=== WHAT THE TASK ASKS ===
This exercise calls for every line of the data below with the string "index" in it.

=== DATA EXCERPT ===
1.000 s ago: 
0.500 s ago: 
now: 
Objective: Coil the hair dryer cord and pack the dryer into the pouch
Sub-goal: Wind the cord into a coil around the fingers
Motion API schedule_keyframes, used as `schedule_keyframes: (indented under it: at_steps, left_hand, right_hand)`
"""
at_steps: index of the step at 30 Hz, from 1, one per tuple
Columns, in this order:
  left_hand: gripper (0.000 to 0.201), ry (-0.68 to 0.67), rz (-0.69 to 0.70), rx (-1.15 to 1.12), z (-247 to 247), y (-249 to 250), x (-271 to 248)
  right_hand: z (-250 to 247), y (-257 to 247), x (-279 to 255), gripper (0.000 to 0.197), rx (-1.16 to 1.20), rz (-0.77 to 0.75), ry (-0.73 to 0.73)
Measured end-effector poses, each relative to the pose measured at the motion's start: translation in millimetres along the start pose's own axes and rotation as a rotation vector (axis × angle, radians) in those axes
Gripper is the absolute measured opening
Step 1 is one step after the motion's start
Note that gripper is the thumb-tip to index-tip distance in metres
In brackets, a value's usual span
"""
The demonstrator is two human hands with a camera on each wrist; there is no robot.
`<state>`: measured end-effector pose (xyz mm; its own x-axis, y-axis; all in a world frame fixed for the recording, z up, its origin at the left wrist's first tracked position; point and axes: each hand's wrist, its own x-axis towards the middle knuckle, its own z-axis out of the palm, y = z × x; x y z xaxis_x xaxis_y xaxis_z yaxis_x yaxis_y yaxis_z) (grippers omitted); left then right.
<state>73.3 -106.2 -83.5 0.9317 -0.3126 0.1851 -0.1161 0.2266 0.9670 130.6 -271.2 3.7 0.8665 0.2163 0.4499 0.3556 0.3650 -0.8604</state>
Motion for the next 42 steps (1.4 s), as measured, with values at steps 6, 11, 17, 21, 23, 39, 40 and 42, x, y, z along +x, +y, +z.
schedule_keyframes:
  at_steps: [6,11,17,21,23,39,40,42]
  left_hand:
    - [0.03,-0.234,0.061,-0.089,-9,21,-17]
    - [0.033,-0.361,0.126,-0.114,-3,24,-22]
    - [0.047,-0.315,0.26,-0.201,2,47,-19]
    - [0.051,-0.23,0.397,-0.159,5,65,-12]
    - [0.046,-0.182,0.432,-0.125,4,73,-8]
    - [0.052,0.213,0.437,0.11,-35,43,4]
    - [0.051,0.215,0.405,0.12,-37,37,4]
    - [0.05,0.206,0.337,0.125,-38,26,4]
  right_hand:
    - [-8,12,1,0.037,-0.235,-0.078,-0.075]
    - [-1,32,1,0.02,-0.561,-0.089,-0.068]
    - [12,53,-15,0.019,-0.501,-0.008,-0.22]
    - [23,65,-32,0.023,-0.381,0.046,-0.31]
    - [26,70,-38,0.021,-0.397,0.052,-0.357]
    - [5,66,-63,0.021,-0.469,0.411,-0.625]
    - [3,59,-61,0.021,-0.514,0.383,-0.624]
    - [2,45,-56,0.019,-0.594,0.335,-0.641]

=== SOLUTION ===
at_steps: index of the step at 30 Hz, from 1, one per tuple
Note that gripper is the thumb-tip to index-tip distance in metres

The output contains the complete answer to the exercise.